*Task prompt*: Would you print the material exactly, starting at its first line and ending at the line holding "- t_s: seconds"?

*Material provided*:

+---+

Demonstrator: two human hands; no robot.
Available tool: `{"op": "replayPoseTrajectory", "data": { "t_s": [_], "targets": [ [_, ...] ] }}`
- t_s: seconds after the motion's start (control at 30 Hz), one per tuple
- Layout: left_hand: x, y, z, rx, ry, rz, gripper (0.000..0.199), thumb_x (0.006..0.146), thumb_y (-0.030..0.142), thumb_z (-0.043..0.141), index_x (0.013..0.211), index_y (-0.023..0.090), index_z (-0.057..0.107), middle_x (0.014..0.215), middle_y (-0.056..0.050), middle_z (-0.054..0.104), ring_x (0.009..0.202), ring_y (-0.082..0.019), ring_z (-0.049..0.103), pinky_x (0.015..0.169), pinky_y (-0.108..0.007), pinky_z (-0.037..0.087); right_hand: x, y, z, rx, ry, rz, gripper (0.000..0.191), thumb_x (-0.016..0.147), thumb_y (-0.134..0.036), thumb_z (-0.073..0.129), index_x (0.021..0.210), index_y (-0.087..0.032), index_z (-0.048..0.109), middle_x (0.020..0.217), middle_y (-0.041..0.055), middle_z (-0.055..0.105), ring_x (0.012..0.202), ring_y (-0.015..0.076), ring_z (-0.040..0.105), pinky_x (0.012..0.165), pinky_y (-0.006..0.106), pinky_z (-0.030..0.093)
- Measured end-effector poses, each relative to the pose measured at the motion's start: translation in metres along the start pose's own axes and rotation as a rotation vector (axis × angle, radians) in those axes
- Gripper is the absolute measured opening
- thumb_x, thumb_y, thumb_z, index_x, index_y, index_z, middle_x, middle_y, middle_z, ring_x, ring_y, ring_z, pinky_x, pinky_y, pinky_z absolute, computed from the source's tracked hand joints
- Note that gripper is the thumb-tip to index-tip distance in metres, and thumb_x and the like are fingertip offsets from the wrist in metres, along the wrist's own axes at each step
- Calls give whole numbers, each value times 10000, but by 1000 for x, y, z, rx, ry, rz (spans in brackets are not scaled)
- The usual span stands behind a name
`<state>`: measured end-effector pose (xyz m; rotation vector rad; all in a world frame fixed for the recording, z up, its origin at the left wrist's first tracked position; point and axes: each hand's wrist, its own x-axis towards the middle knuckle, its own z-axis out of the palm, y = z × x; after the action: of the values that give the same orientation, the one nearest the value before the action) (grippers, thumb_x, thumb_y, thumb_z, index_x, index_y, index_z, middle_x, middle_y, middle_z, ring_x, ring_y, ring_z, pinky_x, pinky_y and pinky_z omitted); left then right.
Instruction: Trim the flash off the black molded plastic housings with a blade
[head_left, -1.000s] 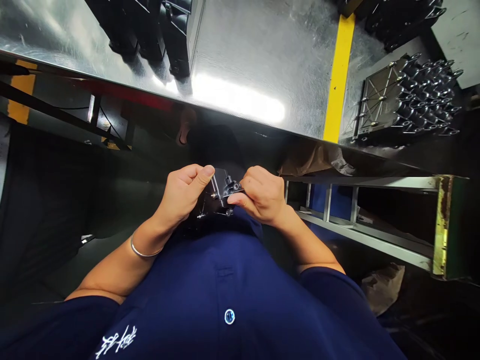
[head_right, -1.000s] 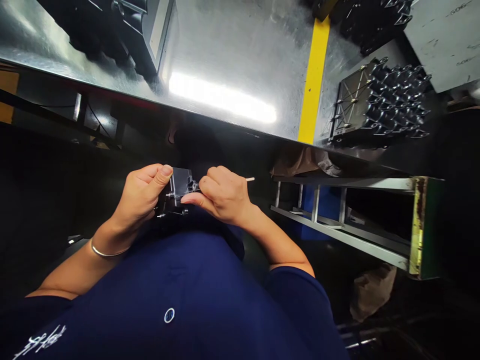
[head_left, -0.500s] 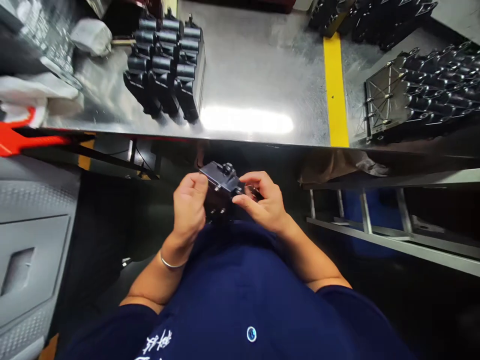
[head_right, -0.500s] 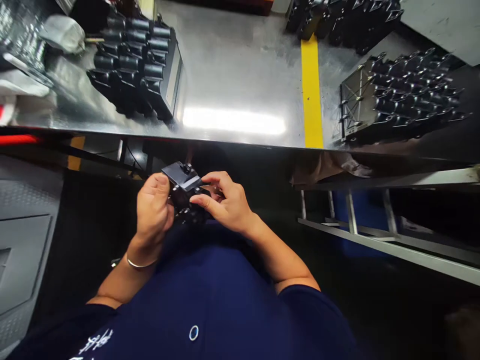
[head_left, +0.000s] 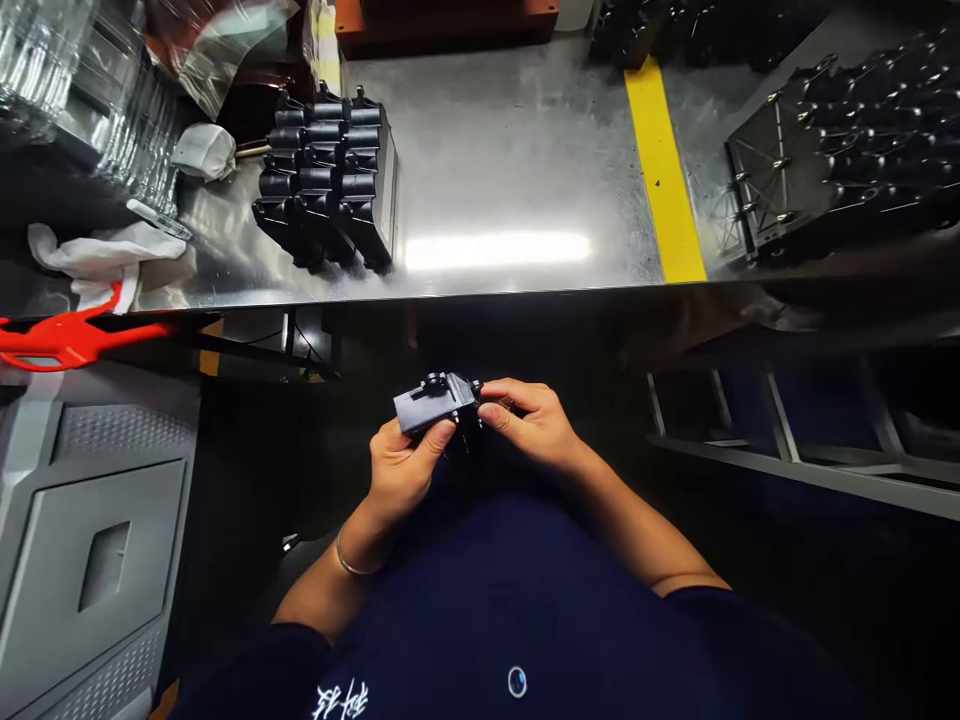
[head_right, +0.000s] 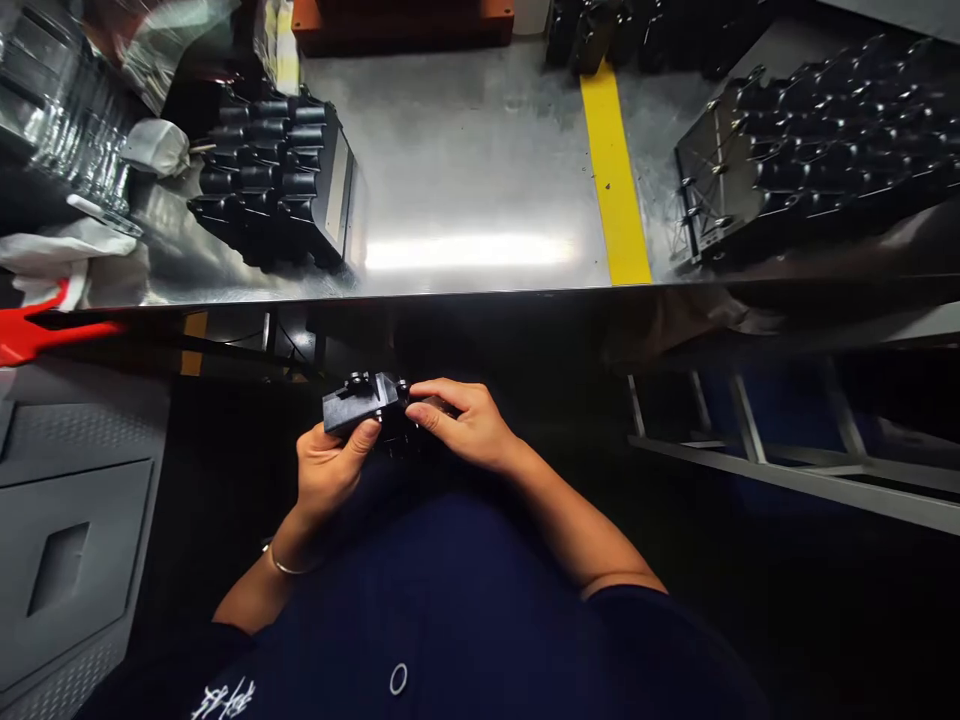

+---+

*Answer section*:
Demonstrator: two human hands; no robot.
Available tool: `{"op": "replayPoseTrajectory", "data": { "t_s": [_], "targets": [ [_, ...] ] }}`
- t_s: seconds after the motion's start (control at 30 Hz), one per tuple

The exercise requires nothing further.